* **Task**:
Set down the material exactly. Keep every line.

* **Material provided**:
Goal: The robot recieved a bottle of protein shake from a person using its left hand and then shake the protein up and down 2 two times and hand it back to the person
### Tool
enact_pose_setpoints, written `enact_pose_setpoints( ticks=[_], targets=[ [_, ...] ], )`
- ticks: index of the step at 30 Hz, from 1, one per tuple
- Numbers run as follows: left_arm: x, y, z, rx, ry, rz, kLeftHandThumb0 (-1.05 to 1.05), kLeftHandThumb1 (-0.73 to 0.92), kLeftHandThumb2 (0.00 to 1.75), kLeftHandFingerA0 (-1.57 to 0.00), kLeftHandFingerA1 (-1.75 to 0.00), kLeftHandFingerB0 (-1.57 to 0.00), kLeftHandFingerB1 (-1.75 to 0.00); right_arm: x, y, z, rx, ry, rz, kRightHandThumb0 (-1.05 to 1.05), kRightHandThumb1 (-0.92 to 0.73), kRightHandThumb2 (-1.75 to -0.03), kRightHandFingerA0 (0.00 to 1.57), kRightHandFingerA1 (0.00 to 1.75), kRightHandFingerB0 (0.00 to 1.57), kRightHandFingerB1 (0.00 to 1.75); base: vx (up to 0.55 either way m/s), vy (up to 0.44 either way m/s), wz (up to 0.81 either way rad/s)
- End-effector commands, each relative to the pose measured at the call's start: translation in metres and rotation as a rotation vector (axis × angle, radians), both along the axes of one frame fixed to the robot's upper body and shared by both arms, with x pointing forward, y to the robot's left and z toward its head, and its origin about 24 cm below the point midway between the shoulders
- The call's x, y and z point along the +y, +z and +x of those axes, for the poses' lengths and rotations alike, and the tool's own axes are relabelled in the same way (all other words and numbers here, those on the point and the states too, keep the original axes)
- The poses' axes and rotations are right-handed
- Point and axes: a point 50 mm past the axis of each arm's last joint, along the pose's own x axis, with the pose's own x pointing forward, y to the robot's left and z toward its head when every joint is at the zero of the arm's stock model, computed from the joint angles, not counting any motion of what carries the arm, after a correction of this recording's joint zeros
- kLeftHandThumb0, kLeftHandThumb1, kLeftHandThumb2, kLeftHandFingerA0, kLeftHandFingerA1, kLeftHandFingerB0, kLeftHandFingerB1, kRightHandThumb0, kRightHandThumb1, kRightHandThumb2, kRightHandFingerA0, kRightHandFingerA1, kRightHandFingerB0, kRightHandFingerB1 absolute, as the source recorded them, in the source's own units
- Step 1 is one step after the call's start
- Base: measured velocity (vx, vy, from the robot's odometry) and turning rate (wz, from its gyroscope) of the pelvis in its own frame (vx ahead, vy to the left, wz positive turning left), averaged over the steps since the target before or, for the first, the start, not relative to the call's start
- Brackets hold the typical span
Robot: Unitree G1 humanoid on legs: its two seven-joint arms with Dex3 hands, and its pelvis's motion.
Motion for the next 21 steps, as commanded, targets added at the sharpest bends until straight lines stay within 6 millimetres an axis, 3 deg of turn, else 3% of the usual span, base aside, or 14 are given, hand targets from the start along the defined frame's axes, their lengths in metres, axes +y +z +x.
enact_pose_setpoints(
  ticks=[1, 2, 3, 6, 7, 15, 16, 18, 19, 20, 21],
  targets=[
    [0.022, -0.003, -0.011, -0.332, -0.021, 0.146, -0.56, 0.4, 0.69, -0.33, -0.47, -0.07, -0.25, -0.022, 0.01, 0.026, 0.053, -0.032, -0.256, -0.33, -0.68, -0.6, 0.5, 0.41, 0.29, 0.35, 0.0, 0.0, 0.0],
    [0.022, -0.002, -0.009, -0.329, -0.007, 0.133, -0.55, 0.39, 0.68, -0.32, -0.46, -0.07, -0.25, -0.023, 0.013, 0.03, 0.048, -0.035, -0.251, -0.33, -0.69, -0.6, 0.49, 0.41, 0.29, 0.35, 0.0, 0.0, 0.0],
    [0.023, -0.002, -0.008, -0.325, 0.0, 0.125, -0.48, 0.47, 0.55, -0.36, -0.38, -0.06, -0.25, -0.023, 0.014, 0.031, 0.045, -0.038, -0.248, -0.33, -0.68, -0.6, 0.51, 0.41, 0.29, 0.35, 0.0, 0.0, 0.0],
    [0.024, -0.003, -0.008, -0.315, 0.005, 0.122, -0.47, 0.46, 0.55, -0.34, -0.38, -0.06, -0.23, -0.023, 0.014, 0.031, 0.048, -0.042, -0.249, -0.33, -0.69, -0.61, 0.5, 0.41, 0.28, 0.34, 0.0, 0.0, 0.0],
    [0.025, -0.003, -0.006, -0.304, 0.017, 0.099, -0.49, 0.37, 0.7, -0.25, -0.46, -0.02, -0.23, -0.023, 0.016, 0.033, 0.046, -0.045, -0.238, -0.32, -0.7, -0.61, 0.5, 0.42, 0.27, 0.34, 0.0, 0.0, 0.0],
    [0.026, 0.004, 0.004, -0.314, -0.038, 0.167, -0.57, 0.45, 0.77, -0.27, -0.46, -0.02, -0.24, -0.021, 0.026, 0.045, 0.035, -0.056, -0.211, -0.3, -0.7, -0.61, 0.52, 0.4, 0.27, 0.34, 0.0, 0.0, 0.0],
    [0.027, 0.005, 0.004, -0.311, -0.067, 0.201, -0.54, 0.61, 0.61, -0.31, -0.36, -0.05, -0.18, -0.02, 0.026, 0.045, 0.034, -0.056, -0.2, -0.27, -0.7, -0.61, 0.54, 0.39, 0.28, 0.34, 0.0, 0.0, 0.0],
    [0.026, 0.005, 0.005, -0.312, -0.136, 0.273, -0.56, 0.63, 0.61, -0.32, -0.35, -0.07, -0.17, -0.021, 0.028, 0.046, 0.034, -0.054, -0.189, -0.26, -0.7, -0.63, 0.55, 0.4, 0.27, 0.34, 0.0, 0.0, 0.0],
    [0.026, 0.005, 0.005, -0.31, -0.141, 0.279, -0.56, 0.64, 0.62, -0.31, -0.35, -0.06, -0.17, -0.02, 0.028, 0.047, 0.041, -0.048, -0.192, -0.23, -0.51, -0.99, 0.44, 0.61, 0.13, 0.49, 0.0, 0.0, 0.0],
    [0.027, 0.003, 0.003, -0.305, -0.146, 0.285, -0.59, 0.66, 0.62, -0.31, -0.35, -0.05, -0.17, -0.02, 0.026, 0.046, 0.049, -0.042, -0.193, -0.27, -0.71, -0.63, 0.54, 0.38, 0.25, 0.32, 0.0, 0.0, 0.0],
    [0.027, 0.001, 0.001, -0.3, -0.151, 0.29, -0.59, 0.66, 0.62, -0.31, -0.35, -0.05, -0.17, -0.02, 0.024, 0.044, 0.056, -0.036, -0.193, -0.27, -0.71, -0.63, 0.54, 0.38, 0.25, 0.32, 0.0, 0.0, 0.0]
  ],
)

* **Response box**:
Goal: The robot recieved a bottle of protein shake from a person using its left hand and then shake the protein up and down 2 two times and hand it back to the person
### Tool
enact_pose_setpoints, written `enact_pose_setpoints( ticks=[_], targets=[ [_, ...] ], )`
- ticks: index of the step at 30 Hz, from 1, one per tuple
- Numbers run as follows: left_arm: x, y, z, rx, ry, rz, kLeftHandThumb0 (-1.05 to 1.05), kLeftHandThumb1 (-0.73 to 0.92), kLeftHandThumb2 (0.00 to 1.75), kLeftHandFingerA0 (-1.57 to 0.00), kLeftHandFingerA1 (-1.75 to 0.00), kLeftHandFingerB0 (-1.57 to 0.00), kLeftHandFingerB1 (-1.75 to 0.00); right_arm: x, y, z, rx, ry, rz, kRightHandThumb0 (-1.05 to 1.05), kRightHandThumb1 (-0.92 to 0.73), kRightHandThumb2 (-1.75 to -0.03), kRightHandFingerA0 (0.00 to 1.57), kRightHandFingerA1 (0.00 to 1.75), kRightHandFingerB0 (0.00 to 1.57), kRightHandFingerB1 (0.00 to 1.75); base: vx (up to 0.55 either way m/s), vy (up to 0.44 either way m/s), wz (up to 0.81 either way rad/s)
- End-effector commands, each relative to the pose measured at the call's start: translation in metres and rotation as a rotation vector (axis × angle, radians), both along the axes of one frame fixed to the robot's upper body and shared by both arms, with x pointing forward, y to the robot's left and z toward its head, and its origin about 24 cm below the point midway between the shoulders
- The call's x, y and z point along the +y, +z and +x of those axes, for the poses' lengths and rotations alike, and the tool's own axes are relabelled in the same way (all other words and numbers here, those on the point and the states too, keep the original axes)
- The poses' axes and rotations are right-handed
- Point and axes: a point 50 mm past the axis of each arm's last joint, along the pose's own x axis, with the pose's own x pointing forward, y to the robot's left and z toward its head when every joint is at the zero of the arm's stock model, computed from the joint angles, not counting any motion of what carries the arm, after a correction of this recording's joint zeros
- kLeftHandThumb0, kLeftHandThumb1, kLeftHandThumb2, kLeftHandFingerA0, kLeftHandFingerA1, kLeftHandFingerB0, kLeftHandFingerB1, kRightHandThumb0, kRightHandThumb1, kRightHandThumb2, kRightHandFingerA0, kRightHandFingerA1, kRightHandFingerB0, kRightHandFingerB1 absolute, as the source recorded them, in the source's own units
- Step 1 is one step after the call's start
- Base: measured velocity (vx, vy, from the robot's odometry) and turning rate (wz, from its gyroscope) of the pelvis in its own frame (vx ahead, vy to the left, wz positive turning left), averaged over the steps since the target before or, for the first, the start, not relative to the call's start
- Brackets hold the typical span
Robot: Unitree G1 humanoid on legs: its two seven-joint arms with Dex3 hands, and its pelvis's motion.
Motion for the next 21 steps, as commanded, targets added at the sharpest bends until straight lines stay within 6 millimetres an axis, 3 deg of turn, else 3% of the usual span, base aside, or 14 are given, hand targets from the start along the defined frame's axes, their lengths in metres, axes +y +z +x.
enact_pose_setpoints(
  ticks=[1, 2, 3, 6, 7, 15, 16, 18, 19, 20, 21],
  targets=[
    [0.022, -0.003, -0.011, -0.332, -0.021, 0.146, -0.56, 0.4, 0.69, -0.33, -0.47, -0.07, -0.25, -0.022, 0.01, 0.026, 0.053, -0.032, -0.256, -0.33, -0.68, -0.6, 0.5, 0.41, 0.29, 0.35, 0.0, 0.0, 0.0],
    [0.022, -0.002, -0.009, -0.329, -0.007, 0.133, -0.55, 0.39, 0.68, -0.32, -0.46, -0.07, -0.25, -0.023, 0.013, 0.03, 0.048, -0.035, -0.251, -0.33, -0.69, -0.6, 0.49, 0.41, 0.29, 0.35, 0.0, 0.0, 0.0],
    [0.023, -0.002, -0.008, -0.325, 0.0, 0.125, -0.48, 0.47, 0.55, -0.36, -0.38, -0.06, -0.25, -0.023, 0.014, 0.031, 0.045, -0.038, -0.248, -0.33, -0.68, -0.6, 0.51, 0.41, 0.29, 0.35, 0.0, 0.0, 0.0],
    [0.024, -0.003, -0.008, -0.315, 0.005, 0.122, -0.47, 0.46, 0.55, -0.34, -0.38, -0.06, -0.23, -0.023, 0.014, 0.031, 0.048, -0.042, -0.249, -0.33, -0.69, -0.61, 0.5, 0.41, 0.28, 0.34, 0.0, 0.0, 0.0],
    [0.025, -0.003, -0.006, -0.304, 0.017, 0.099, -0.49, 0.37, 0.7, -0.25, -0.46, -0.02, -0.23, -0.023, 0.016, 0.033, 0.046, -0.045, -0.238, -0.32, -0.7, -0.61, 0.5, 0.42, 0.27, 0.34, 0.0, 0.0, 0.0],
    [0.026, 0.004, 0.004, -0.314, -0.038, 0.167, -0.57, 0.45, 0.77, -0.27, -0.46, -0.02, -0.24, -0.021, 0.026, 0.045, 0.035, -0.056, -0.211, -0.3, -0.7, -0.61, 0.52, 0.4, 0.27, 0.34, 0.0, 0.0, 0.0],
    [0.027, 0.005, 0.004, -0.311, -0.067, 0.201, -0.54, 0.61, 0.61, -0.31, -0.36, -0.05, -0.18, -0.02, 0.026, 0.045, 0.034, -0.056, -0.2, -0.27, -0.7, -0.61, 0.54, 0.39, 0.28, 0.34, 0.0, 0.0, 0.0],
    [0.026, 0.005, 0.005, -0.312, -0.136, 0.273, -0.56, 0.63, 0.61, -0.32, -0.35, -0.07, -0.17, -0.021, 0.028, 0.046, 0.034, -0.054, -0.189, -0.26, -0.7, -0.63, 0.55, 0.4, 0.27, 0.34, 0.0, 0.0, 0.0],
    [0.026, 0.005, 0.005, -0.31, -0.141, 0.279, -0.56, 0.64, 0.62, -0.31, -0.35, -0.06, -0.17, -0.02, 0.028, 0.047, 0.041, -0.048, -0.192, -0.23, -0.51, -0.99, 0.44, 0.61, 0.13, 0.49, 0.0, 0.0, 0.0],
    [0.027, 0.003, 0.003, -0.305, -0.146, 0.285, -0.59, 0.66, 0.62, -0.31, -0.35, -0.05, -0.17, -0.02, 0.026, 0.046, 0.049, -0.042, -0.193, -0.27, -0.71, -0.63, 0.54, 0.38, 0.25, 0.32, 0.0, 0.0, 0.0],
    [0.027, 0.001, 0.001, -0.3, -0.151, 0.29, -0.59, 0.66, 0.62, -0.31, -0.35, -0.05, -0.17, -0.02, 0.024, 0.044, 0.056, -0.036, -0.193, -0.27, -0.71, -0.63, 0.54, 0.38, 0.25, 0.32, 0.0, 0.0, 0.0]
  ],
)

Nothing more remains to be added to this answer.